The Bartered Brides (Elemental Masters)

Page 26

by Mercedes Lackey


  Kelly held the door open for him, and raised an eyebrow as she caught sight of the girl’s face when her lolling head turned toward the housekeeper. “Not ’xactly a looker, is she?” Kelly asked.

  “Nevertheless, I have been assured that she is extremely special. We shall see shortly.” He carried the girl all the way upstairs himself, as always.

  This time, as the sharpened blade removed the head in a single blow . . . he felt a surge of power and energy unlike anything he had ever experienced from his victims before. When he took the wig from her head and placed the head in the usual glass jar full of preservative liquid, he could have sworn the head was smiling.

  He seated himself, shaking with excitement, and moved himself into the spirit world—

  He had not been sure what to expect. But the vision of beauty that met him left him stunned with shock.

  She was exquisite. Lovelier than any of the handsome women he chose when visiting a brothel. Lovelier than the “Professional Beauties” that frequented Prince Edward’s circles. In this, her spirit form, she wore flowing robes of green and blue, with sleeves that hung down over her hands, and a long, elaborate sash. Her hair was in a more elaborate style than the wig she had worn, and it was ornamented all over with flowers, buds, and butterflies of jade. She held out her hands to him, hands from which dangled solid gold chains. “Husband,” she said, in perfect English.

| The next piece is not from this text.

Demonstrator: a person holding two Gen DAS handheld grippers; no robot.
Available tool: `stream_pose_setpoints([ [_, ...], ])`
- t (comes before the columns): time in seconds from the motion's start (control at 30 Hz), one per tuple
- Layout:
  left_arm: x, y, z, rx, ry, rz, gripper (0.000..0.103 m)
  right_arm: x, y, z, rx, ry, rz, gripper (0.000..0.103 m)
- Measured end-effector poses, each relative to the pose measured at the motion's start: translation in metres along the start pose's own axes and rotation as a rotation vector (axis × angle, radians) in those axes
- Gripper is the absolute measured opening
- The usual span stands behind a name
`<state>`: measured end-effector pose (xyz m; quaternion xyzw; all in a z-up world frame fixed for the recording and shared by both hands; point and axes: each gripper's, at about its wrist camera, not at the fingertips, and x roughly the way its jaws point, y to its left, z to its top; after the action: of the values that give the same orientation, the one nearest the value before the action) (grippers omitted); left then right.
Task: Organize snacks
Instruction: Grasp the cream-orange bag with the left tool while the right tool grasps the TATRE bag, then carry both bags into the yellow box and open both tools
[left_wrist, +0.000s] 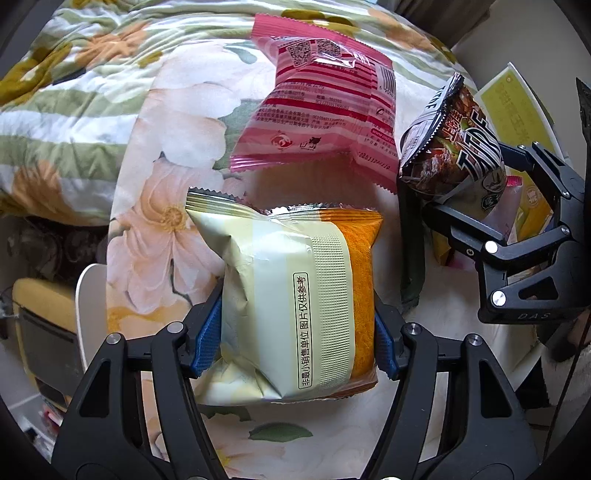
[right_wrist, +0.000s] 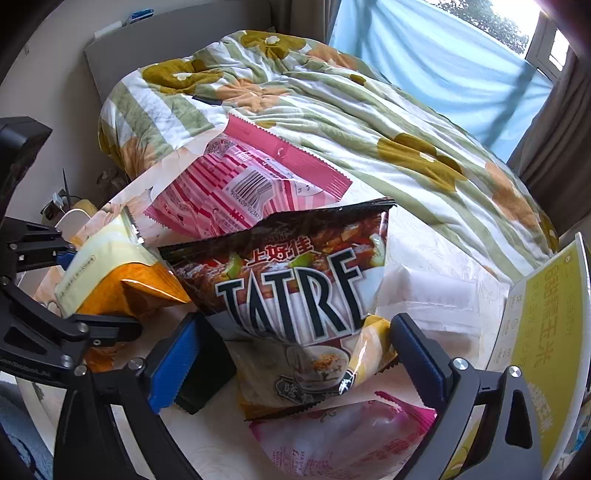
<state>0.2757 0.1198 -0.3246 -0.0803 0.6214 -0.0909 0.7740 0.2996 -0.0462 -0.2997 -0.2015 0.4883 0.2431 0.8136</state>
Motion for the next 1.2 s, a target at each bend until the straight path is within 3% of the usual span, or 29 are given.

  “Wife,” he replied. “You are and always will be my Chief Wife. You are a peerless pearl of radiant splendor!”

  She giggled, and freed one hand to hide her face for a moment behind a dangling sleeve. “But what is this?” she asked, as the usual wailing and weeping arose from his other captive brides.

  “My other . . . concubines,” he replied. Then, in a flash of inspiration, added, “They are yours to discipline, as is proper for my Chief Wife.”

  She turned to face the rest as they faded into view, the two Chinese girls pulling away from the white girls, all of them chained, all of them weeping.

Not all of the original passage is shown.